Try it: Take the line with "For the dataset, pin one or more points on the brown" and every line after it in the data. Transcribe them exactly, through the last.

Stored entries:
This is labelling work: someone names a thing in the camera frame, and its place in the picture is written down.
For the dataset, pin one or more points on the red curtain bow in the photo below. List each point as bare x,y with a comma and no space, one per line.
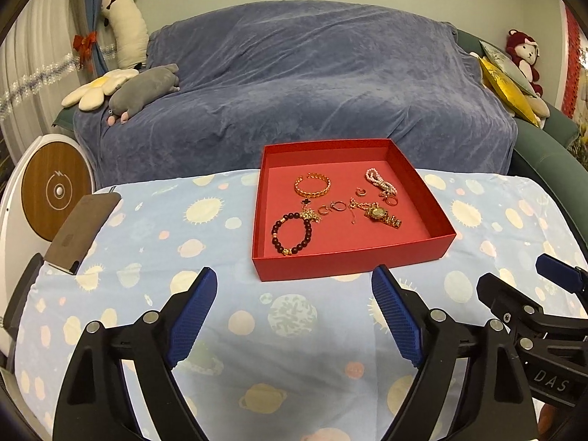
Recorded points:
85,41

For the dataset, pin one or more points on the flower-shaped plush pillow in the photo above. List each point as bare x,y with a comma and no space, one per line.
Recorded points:
99,89

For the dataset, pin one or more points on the small gold rings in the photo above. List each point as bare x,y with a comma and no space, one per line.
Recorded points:
336,206

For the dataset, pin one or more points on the blue planet print tablecloth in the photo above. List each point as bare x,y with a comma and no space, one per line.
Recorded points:
298,330

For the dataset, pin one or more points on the gold wristwatch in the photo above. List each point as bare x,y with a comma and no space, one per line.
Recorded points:
377,212

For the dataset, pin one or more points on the blue-covered sofa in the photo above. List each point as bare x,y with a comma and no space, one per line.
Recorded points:
551,147

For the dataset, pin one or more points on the red cardboard box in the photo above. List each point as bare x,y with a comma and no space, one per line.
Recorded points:
367,243

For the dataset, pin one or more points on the white sheer curtain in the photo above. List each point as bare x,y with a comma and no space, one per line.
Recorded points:
36,46

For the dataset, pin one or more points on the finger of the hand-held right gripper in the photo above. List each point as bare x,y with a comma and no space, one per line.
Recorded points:
500,298
556,268

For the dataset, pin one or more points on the red monkey plush toy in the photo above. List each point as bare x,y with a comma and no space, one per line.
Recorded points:
523,50

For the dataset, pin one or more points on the yellow shiny cushion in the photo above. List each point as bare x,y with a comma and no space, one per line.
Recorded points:
505,85

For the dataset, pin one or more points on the red wall hanging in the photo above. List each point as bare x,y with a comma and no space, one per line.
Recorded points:
574,64

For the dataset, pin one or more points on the grey plush toy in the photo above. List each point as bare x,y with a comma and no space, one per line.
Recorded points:
147,85

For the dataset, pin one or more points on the white device with wooden disc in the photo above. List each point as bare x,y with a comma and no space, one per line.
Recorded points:
55,190

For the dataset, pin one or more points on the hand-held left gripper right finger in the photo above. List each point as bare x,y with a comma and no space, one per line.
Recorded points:
395,317

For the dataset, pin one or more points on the pale patterned cushion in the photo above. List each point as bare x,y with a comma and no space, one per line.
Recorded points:
503,55

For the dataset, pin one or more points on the gold hoop earring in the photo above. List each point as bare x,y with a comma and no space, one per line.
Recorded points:
356,191
320,210

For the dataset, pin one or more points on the blue covered sofa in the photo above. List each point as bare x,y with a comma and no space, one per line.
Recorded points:
298,78

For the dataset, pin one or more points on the white long plush toy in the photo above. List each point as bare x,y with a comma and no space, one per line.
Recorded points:
126,23

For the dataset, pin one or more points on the brown leather case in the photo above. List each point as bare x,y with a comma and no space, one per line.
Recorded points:
80,229

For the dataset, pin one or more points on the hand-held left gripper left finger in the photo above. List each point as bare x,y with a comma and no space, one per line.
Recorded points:
193,317

Solution:
For the dataset, pin one or more points on the brown leather case in the photo above. List each point as bare x,y with a comma and no space, one per line.
Recorded points:
80,229

For the dataset, pin one or more points on the hand-held left gripper left finger in the photo above. List each point as bare x,y with a comma and no space, one per line.
Recorded points:
193,317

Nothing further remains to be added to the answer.